**Task to complete**
Only the stretch of the listing below that runs from the line with "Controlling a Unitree" through the line with "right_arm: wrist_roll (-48" is to be printed, exactly and with both ends.

**Data extracts**

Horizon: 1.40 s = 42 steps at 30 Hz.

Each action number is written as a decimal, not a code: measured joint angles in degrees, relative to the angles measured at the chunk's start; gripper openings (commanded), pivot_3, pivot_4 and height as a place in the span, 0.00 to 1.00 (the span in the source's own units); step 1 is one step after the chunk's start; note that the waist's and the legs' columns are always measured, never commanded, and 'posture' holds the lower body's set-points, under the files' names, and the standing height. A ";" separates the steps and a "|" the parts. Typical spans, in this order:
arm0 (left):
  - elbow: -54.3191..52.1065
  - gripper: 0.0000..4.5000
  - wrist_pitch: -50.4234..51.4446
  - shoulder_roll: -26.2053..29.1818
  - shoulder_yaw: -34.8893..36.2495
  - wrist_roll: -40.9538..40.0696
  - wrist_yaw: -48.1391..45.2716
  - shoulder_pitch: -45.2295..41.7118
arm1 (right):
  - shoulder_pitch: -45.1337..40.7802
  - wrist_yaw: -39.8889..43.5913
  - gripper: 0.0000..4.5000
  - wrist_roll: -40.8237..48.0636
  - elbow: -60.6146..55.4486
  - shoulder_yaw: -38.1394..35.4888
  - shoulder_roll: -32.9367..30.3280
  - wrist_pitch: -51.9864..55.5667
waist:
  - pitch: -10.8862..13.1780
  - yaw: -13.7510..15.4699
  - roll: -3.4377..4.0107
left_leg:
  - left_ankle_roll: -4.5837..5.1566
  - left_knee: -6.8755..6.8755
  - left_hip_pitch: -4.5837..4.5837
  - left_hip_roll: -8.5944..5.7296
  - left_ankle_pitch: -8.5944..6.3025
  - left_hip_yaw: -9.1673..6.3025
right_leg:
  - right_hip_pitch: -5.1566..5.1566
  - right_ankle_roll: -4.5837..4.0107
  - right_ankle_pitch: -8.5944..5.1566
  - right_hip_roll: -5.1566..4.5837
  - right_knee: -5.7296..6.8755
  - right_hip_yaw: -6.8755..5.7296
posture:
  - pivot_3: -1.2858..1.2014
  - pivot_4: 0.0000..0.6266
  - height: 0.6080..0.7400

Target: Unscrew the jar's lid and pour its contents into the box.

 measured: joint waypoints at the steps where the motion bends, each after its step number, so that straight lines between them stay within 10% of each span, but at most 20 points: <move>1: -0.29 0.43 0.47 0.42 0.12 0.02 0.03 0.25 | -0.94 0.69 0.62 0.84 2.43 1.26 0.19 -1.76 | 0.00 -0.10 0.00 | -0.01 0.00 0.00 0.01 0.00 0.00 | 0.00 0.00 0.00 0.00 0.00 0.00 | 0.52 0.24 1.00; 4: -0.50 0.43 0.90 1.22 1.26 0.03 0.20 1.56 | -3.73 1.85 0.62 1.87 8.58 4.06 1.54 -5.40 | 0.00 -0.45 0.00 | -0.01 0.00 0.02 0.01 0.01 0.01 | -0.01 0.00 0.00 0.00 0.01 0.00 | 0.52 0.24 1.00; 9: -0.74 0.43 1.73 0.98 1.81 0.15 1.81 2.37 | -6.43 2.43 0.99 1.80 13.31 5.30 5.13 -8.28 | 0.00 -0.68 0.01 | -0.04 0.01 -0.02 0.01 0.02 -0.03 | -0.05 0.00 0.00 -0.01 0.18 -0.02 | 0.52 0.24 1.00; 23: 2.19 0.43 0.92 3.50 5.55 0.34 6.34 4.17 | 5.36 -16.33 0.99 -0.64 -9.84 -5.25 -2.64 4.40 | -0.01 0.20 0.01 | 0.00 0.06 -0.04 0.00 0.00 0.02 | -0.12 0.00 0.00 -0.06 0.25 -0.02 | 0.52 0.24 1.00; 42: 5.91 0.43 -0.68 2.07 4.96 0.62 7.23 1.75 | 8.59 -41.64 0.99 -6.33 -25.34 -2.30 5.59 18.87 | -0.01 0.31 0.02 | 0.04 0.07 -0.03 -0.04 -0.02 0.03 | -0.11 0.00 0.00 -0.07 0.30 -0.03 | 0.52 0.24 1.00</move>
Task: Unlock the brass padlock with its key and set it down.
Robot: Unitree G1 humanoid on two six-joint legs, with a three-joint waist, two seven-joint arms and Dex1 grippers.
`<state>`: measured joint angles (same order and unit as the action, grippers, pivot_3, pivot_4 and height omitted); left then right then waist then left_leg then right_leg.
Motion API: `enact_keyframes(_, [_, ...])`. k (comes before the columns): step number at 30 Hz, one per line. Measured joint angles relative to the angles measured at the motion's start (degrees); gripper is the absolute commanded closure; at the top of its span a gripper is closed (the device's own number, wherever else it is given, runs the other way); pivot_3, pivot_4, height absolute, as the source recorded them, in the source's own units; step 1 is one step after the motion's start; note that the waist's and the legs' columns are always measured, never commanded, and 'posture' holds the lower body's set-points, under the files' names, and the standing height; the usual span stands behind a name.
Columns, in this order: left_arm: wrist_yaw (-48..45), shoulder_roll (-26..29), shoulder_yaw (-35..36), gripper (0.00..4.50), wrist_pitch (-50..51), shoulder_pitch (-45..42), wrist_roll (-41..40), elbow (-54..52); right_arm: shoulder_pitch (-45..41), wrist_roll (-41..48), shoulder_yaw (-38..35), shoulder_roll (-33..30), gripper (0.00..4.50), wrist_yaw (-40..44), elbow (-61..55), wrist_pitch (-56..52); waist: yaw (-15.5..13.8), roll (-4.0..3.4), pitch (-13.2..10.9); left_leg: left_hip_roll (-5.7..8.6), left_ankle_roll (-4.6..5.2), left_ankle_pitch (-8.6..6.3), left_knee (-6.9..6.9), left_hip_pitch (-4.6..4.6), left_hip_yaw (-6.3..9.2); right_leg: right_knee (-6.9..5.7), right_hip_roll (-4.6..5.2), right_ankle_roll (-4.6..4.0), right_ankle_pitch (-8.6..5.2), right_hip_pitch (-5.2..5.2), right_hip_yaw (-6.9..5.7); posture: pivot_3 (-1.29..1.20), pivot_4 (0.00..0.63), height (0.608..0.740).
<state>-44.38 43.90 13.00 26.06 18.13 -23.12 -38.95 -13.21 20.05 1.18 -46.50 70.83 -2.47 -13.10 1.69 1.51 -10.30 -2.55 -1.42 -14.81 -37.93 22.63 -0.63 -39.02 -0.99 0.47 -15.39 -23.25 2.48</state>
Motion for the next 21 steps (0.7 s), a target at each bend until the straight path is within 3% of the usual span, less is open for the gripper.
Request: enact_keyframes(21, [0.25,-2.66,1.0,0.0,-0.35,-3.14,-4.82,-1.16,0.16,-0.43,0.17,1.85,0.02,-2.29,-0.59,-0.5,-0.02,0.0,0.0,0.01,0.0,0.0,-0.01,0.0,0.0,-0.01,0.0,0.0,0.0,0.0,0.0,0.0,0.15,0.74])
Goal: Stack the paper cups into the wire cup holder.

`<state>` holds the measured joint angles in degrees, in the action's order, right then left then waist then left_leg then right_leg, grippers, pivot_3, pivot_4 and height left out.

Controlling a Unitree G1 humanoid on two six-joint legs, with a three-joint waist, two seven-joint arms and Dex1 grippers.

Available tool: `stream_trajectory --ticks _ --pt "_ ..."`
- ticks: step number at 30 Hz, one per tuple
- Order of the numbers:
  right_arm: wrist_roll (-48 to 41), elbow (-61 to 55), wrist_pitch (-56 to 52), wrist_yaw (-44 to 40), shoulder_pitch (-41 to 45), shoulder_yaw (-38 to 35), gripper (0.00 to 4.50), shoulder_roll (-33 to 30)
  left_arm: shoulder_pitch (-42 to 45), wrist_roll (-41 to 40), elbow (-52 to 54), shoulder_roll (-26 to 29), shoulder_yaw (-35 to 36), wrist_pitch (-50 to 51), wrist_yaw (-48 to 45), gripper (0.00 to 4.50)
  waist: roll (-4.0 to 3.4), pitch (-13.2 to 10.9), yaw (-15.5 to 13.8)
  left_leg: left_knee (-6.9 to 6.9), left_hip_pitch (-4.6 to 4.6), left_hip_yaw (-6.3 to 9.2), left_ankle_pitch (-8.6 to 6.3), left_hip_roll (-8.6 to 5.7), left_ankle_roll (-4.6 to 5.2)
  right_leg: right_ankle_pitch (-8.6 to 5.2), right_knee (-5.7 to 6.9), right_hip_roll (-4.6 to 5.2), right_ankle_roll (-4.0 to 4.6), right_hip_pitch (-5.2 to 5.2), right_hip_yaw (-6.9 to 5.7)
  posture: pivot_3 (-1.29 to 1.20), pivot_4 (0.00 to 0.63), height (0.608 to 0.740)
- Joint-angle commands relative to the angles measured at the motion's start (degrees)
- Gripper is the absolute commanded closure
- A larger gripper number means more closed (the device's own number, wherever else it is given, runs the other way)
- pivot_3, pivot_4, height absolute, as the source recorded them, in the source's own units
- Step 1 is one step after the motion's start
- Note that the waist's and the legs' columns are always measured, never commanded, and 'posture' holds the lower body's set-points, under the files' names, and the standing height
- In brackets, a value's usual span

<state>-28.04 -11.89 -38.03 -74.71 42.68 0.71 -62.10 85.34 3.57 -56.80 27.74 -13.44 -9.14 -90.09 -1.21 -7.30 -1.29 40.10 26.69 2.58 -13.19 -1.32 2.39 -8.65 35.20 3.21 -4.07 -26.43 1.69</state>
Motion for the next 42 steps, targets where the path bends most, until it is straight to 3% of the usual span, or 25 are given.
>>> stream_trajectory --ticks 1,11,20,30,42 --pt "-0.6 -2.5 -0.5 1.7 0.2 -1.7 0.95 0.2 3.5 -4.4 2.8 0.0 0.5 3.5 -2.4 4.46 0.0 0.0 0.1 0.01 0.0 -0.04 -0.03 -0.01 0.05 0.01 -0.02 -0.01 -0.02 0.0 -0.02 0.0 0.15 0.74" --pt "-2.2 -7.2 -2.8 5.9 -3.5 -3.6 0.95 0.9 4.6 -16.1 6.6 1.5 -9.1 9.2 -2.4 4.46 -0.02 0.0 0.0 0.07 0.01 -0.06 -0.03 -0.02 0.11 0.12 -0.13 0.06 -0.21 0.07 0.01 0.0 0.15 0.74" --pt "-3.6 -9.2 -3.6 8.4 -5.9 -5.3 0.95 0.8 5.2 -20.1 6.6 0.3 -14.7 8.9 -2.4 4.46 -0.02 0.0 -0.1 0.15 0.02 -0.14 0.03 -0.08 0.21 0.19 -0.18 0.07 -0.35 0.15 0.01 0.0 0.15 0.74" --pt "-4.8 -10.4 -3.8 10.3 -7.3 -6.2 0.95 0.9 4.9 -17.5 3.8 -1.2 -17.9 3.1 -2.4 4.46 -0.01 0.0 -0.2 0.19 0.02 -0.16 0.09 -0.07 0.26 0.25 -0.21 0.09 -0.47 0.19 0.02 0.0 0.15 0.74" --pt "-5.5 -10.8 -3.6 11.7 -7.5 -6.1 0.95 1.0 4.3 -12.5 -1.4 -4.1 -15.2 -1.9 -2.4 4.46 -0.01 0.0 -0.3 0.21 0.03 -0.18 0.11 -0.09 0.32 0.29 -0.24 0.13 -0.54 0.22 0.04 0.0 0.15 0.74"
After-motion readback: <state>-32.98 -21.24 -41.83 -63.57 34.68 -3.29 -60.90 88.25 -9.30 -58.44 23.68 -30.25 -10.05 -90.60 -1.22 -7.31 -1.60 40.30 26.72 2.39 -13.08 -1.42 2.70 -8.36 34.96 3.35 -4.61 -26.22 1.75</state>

**Output of the exercise**
Controlling a Unitree G1 humanoid on two six-joint legs, with a three-joint waist, two seven-joint arms and Dex1 grippers.

Available tool: `stream_trajectory --ticks _ --pt "_ ..."`
- ticks: step number at 30 Hz, one per tuple
- Order of the numbers:
  right_arm: wrist_roll (-48 to 41), elbow (-61 to 55), wrist_pitch (-56 to 52), wrist_yaw (-44 to 40), shoulder_pitch (-41 to 45), shoulder_yaw (-38 to 35), gripper (0.00 to 4.50), shoulder_roll (-33 to 30)

Nothing more is required for this answer.